=== TASK TO CARRY OUT ===
Look through the listing below and report every line that contains "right".

=== RAW DATA ===
* * * * *

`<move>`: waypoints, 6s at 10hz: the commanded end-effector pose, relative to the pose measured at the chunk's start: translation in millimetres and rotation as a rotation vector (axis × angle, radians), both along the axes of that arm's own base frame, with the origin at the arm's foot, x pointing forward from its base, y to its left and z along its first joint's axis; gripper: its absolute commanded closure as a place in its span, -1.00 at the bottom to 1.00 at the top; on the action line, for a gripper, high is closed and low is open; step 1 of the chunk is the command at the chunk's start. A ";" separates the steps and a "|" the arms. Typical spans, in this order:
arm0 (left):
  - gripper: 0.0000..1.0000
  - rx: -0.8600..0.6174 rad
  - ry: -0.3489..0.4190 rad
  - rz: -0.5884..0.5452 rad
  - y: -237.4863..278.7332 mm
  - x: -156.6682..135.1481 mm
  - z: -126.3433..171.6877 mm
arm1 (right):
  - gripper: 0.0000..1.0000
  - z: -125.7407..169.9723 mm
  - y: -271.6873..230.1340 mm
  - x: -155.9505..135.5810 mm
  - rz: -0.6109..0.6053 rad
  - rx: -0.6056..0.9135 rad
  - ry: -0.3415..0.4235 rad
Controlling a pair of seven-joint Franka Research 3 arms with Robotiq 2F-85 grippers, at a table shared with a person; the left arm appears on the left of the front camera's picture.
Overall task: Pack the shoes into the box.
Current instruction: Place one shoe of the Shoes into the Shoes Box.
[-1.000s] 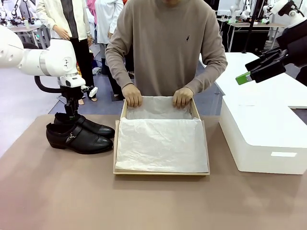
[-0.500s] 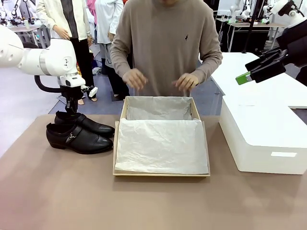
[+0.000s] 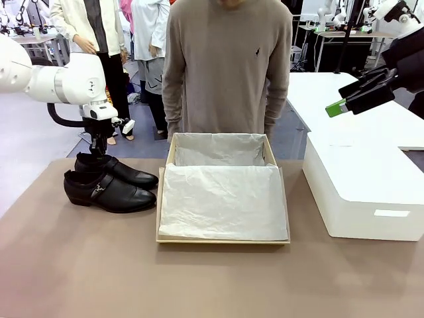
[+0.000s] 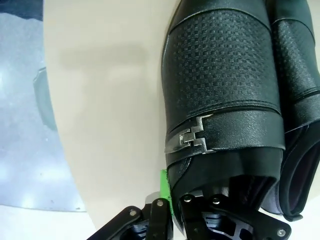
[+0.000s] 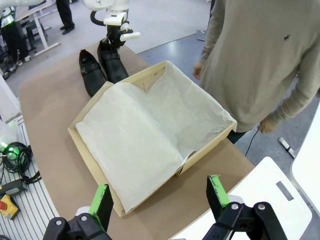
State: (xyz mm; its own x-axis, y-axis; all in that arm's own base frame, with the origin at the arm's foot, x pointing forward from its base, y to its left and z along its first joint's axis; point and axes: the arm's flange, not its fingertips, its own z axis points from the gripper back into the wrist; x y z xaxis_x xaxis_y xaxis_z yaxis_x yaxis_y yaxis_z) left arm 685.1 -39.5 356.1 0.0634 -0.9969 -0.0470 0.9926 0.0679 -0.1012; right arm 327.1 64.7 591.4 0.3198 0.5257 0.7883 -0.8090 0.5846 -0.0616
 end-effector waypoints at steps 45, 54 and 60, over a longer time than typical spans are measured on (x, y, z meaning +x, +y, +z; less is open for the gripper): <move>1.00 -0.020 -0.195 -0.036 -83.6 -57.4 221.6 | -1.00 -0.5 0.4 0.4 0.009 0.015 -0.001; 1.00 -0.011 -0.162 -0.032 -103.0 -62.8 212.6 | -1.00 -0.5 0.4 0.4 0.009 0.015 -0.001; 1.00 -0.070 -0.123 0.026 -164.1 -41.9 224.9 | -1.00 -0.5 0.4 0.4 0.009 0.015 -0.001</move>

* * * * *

=== SOLUTION ===
arm1 (right):
State: (xyz mm; its own x-axis, y-axis; all in that arm's own base frame, with the origin at the arm's foot, x pointing forward from its base, y to its left and z along its first joint's axis; point and axes: the arm's flange, not its fingertips, its own z axis points from the gripper back into the wrist; x y z xaxis_x xaxis_y xaxis_z yaxis_x yaxis_y yaxis_z) left arm 685.1 -39.5 356.1 0.0634 -0.9969 -0.0470 0.9926 0.0679 -0.1012; right arm 327.1 64.7 591.4 0.3198 0.5257 0.7883 -0.8090 0.5846 -0.0616

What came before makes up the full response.